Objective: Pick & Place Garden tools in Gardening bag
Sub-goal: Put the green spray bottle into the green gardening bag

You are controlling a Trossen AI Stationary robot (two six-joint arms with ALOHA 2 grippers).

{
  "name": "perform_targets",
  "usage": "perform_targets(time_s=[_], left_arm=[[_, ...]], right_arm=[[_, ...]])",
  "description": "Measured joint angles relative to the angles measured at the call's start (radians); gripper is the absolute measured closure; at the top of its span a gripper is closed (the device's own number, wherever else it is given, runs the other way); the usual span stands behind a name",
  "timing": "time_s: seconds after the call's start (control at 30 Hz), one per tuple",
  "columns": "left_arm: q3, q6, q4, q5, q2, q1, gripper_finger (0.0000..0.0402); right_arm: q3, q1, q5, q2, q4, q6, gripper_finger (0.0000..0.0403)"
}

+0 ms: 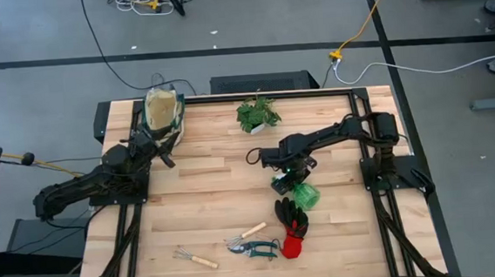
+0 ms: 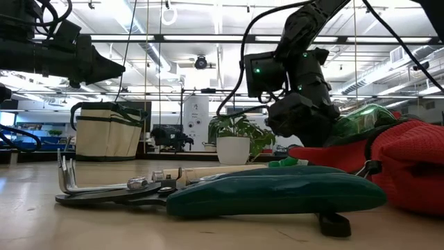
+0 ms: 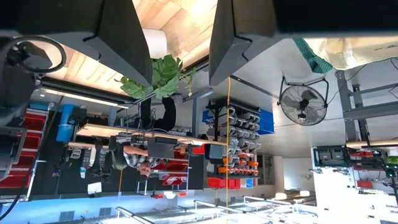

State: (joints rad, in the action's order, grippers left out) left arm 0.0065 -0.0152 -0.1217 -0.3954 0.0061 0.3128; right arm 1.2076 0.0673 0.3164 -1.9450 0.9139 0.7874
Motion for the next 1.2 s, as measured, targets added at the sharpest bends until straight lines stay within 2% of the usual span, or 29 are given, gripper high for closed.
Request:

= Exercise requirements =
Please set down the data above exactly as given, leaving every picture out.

= Your response =
Objective: Pick & Place Garden tools in Gardening bag
Sub-goal: Put the green spray bottle into the green gardening bag

You are controlling a Trossen AI Stationary robot (two six-joint arms with ALOHA 2 grippers).

{
  "name": "perform_targets",
  "usage": "perform_targets(time_s=[_], left_arm=[[_, ...]], right_arm=[[_, ...]])",
  "description": "Measured joint angles relative to the angles measured at the call's start (radians); gripper is the absolute measured closure; at the top of its span a gripper is closed (the device's own number, wherever else it is given, runs the other way); the usual span stands behind a name",
  "timing": "time_s: seconds after the call's start (control at 30 Hz), one per tuple",
  "columns": "left_arm: q3, q6, q4, q5, q2, q1, gripper_finger (0.0000..0.0402); right_arm: q3, q1, q5, q2, q4, q6, gripper_finger (0.0000..0.0403)"
}

+0 ms: 
+0 ms: 
+0 ms: 

State: (joints rad, in the action's order, grippers left out) left arm 0.0065 -0.0152 -0.1217 -0.3954 0.0061 0.3128; right arm 1.2076 0.0673 0.3164 -1.9450 0.9139 0.7874
Motion for the next 1.2 s, as measured, targets added at the sharpest bends until straight lines stay within 2% of the usual span, or 29 are given, gripper high for closed.
Request:

Nothing further belongs to this answer.